* _Exercise details_
Return the data that follows exactly as it appears. Pictures do not belong in the copy.

* _Data segment_

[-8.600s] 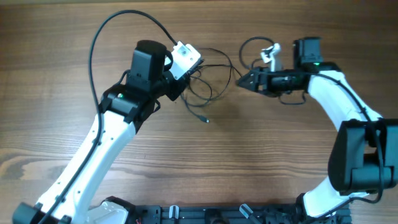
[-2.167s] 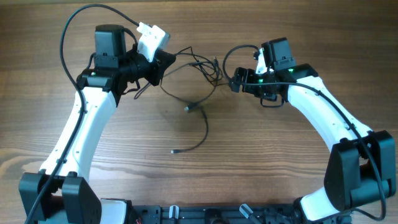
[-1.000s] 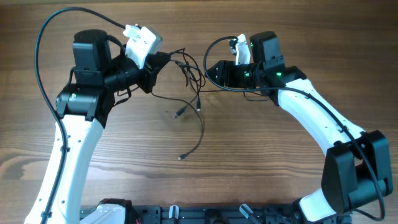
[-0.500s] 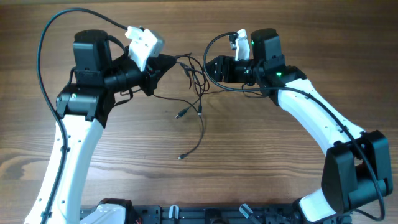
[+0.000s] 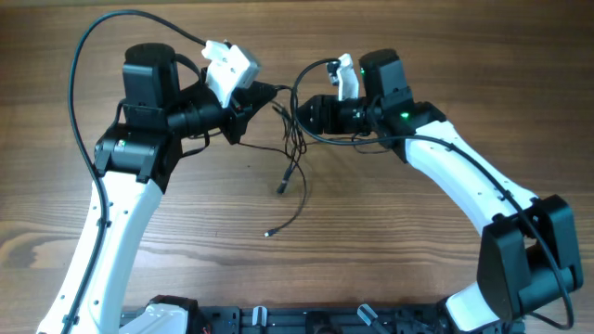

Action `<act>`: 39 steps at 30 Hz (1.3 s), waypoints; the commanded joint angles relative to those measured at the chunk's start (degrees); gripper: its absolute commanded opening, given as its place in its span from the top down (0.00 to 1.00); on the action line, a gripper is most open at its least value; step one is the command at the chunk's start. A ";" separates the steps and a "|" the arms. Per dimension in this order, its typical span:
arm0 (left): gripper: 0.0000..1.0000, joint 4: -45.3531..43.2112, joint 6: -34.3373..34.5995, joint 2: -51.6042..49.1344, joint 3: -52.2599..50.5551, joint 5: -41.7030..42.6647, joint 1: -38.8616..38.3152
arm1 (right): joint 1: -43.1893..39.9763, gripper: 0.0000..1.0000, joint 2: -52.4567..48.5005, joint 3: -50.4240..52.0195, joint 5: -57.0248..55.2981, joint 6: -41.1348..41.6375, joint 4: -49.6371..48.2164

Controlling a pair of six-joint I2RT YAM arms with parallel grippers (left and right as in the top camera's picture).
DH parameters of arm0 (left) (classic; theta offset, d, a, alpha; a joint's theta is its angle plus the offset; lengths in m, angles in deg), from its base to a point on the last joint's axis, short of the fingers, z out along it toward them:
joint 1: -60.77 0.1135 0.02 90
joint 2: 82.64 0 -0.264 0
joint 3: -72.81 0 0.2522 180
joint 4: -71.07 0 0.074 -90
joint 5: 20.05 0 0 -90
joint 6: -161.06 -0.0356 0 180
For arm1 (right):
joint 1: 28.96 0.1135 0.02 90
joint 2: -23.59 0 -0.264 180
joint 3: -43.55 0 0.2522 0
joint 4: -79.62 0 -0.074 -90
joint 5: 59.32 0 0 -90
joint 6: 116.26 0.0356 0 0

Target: Untangle cables

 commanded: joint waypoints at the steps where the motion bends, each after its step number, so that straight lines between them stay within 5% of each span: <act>1: 0.96 -0.94 0.48 1.05 0.87 1.29 -0.20 | 0.48 0.49 0.17 -0.02 1.20 -0.55 0.11; 7: 0.96 -2.40 0.48 1.27 0.87 -0.63 -0.20 | 0.48 0.62 0.17 0.00 1.14 0.28 0.28; 9: 0.96 -3.21 0.50 1.38 0.87 -1.18 -0.20 | 0.48 0.84 0.17 0.07 0.31 0.37 0.28; 11: 0.96 -3.52 0.50 1.57 0.87 -2.47 -0.20 | 0.48 0.95 0.17 0.11 -0.46 0.46 0.31; 32: 0.96 -3.61 0.50 3.96 0.87 -9.64 -0.09 | 0.46 0.95 0.17 0.52 -14.08 -8.70 11.19; 34: 0.96 -3.39 0.50 3.93 0.87 -9.64 -0.09 | 0.46 0.88 0.17 0.52 -9.57 -10.36 10.01; 37: 0.96 -3.08 0.48 3.93 0.87 -9.66 -0.09 | 0.48 0.53 0.17 0.52 -1.27 -11.32 6.25; 39: 0.96 -3.08 0.48 3.93 0.87 -9.66 -0.09 | 0.48 0.44 0.17 0.52 1.38 -11.28 4.66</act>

* _Reply_
[-8.600s] 
[-2.167s] 
[-1.000s] 
[-0.500s] 
[+0.000s] 

Action `<act>`: 39 steps at 30 Hz (1.3 s), waypoints; the commanded joint angles relative to those measured at the chunk's start (degrees); gripper: its absolute commanded opening, given as its place in its span from the top down (0.00 to 1.00); on the action line, a gripper is most open at its least value; step one is the command at the chunk's start. A ";" separates the steps and a "|" the arms. Per dimension in this order, its typical span:
arm0 (left): gripper: 0.0000..1.0000, joint 4: -45.3531..43.2112, joint 6: -34.3373..34.5995, joint 2: -51.6042..49.1344, joint 3: -52.2599..50.5551, joint 5: -41.7030..42.6647, joint 1: -38.8616..38.3152
arm1 (right): joint 1: -43.1893..39.9763, gripper: 0.0000..1.0000, joint 2: -52.4567..48.5005, joint 3: -50.4240..52.0195, joint 5: -57.0248..55.2981, joint 6: -41.1348..41.6375, joint 4: -49.6371..48.2164

Controlling a pair of six-joint I2RT YAM arms with parallel grippers (left and right as in the top camera's picture).
DH parameters of arm0 (left) (classic; theta offset, d, a, alpha; a joint's theta is its angle plus the offset; lengths in m, angles in deg), from its base to a point on the last joint's axis, short of the fingers, z out along it toward them:
joint 1: -60.77 0.1135 0.02 90
joint 2: 82.64 0 -0.264 0
joint 3: -72.81 0 0.2522 180
joint 4: -71.07 0 0.074 -90
joint 5: 20.05 0 0 -90
joint 6: -161.06 -0.0356 0 180
For arm1 (right):
joint 1: 28.96 0.1135 0.02 90
joint 2: -23.59 0 -0.264 180
joint 3: -43.55 0 0.2522 0
joint 4: -79.62 0 -0.074 -90
joint 5: 59.32 0 0 -90
joint 6: 116.26 0.0356 0 0

Target: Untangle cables

 commanded: joint waypoints at the steps where the motion bends, each after its step number, so that straight lines between them stay within 5% of each span: <act>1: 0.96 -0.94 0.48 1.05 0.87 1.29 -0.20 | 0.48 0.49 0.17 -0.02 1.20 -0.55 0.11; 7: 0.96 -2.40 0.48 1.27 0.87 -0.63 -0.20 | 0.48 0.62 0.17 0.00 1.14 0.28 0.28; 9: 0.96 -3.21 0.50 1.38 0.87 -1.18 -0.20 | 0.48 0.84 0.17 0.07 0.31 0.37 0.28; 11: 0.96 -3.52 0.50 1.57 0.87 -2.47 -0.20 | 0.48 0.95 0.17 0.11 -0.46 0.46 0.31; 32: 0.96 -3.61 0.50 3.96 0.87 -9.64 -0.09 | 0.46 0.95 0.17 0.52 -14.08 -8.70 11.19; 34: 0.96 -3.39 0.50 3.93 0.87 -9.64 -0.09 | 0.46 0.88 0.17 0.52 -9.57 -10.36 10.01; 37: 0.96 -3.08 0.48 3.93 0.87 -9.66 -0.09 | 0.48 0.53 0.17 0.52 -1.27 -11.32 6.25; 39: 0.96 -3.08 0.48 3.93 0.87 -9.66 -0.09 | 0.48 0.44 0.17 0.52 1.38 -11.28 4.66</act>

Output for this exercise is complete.